### Work task
Each line of the listing below that includes "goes" should be reported.

* * *

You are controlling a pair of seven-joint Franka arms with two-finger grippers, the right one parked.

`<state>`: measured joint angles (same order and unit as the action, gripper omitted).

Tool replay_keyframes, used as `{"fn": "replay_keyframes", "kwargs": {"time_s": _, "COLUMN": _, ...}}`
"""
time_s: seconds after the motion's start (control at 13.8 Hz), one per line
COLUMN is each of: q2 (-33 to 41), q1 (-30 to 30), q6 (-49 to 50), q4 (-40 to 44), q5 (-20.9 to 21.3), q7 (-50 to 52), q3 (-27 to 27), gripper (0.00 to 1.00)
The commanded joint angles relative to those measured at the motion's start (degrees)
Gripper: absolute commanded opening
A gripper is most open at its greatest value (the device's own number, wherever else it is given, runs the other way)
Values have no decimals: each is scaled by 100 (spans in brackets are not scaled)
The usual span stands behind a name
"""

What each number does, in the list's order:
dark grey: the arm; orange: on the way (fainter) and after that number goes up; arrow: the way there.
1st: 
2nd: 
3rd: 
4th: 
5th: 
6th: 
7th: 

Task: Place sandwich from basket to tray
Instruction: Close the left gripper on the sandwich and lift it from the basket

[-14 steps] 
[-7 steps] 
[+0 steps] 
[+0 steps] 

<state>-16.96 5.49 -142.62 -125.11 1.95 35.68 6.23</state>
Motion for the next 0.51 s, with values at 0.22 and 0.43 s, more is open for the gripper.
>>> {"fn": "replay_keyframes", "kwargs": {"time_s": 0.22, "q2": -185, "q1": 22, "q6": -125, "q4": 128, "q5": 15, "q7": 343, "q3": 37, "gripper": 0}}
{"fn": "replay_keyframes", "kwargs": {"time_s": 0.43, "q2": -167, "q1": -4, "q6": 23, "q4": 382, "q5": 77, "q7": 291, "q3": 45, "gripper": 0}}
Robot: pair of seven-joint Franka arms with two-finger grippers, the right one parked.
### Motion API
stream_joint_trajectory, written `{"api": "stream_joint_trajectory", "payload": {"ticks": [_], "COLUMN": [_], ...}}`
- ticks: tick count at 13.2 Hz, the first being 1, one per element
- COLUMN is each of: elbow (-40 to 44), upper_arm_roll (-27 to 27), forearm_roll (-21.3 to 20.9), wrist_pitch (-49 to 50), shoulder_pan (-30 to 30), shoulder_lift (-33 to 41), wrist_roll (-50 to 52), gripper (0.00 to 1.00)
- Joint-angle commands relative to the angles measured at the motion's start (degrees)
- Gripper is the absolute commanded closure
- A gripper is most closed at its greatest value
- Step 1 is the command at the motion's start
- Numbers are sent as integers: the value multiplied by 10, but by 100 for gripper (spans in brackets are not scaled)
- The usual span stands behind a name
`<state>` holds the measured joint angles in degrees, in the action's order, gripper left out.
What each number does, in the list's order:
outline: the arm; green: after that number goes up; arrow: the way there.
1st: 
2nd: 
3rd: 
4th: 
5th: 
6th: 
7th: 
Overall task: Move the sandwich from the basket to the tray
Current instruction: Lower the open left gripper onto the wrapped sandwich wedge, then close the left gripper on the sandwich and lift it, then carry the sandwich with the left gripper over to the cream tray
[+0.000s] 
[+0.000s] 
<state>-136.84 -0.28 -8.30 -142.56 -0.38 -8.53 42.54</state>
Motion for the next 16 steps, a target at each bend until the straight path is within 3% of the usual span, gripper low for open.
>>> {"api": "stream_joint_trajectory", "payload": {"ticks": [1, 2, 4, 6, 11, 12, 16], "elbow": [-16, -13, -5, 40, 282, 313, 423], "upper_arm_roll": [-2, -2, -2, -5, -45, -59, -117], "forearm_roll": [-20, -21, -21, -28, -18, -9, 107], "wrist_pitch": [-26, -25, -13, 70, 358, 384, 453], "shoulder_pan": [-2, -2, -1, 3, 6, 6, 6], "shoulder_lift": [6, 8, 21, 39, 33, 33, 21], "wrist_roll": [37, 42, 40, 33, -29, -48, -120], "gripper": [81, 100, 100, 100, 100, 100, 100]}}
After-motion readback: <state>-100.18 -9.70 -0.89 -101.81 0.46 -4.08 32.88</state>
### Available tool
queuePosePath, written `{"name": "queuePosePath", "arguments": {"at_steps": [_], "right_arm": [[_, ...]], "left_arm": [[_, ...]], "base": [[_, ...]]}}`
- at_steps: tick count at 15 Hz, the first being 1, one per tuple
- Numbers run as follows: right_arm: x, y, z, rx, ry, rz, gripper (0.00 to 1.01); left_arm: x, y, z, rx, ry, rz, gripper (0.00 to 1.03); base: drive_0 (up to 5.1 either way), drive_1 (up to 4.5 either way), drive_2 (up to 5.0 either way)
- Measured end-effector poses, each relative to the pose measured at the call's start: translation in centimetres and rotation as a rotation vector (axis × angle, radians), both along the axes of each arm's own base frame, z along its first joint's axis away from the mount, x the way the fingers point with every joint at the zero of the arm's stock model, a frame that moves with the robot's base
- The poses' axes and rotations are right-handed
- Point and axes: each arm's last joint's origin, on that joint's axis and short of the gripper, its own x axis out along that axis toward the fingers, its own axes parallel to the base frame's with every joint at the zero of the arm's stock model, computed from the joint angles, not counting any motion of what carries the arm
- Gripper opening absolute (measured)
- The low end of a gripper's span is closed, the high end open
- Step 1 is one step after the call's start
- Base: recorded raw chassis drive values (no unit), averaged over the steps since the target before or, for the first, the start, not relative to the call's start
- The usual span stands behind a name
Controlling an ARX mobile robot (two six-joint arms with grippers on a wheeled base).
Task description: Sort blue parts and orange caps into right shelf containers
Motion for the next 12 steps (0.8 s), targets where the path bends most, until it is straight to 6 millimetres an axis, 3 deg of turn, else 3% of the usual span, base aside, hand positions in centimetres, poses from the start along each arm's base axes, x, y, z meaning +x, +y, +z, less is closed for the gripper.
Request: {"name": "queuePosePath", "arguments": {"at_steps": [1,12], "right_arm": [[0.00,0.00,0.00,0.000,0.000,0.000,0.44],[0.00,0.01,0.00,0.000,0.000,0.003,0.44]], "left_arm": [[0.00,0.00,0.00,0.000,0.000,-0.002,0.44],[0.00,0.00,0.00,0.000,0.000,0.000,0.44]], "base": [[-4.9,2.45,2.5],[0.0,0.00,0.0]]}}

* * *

### Result of the exercise
dark grey: the arm; orange: on the way (fainter) and after that number goes up; arrow: the way there.
outline: the arm; green: after that number goes up; arrow: the way there.

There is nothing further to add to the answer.